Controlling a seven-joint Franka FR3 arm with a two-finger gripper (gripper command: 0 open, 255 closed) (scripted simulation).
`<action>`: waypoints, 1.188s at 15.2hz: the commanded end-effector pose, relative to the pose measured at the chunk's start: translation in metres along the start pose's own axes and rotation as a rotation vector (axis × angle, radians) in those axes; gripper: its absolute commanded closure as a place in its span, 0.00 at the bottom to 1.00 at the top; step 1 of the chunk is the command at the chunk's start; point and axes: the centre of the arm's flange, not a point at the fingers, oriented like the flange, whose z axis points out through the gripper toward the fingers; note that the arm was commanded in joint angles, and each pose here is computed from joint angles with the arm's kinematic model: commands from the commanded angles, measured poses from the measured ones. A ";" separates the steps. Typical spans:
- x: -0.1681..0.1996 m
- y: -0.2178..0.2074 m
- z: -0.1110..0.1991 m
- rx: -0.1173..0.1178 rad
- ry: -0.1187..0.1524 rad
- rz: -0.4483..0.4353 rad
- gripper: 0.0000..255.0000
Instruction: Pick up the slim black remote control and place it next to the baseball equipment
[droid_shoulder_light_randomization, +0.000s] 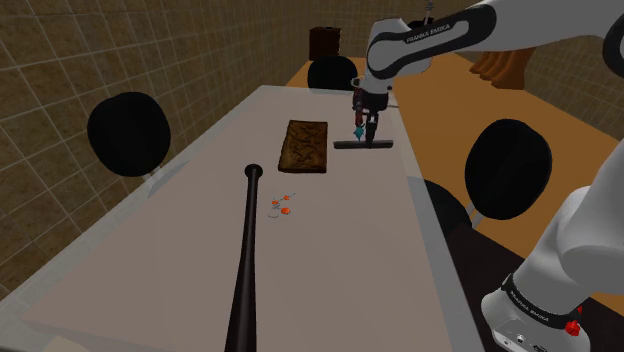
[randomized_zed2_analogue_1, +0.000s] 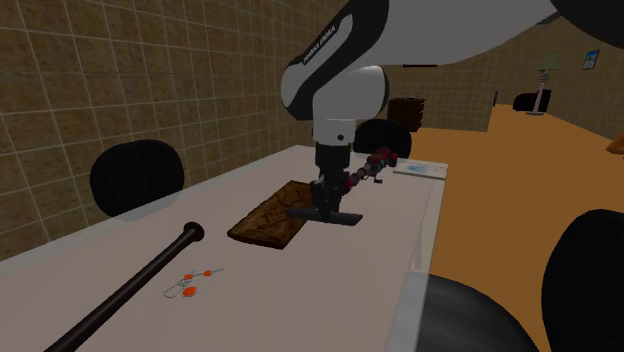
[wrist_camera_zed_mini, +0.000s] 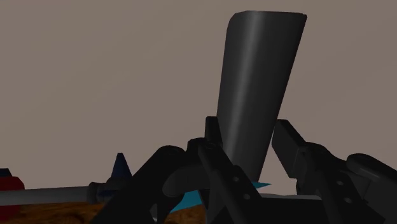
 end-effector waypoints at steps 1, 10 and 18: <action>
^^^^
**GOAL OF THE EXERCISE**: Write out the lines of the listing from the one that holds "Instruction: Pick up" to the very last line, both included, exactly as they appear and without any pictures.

**TASK SOLUTION**:
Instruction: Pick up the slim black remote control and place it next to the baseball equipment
[droid_shoulder_light_randomization, +0.000s] 
[randomized_zed2_analogue_1, +0.000s] 
[wrist_camera_zed_mini, +0.000s] 
 end-effector waypoints at steps 1, 10 and 18: <action>

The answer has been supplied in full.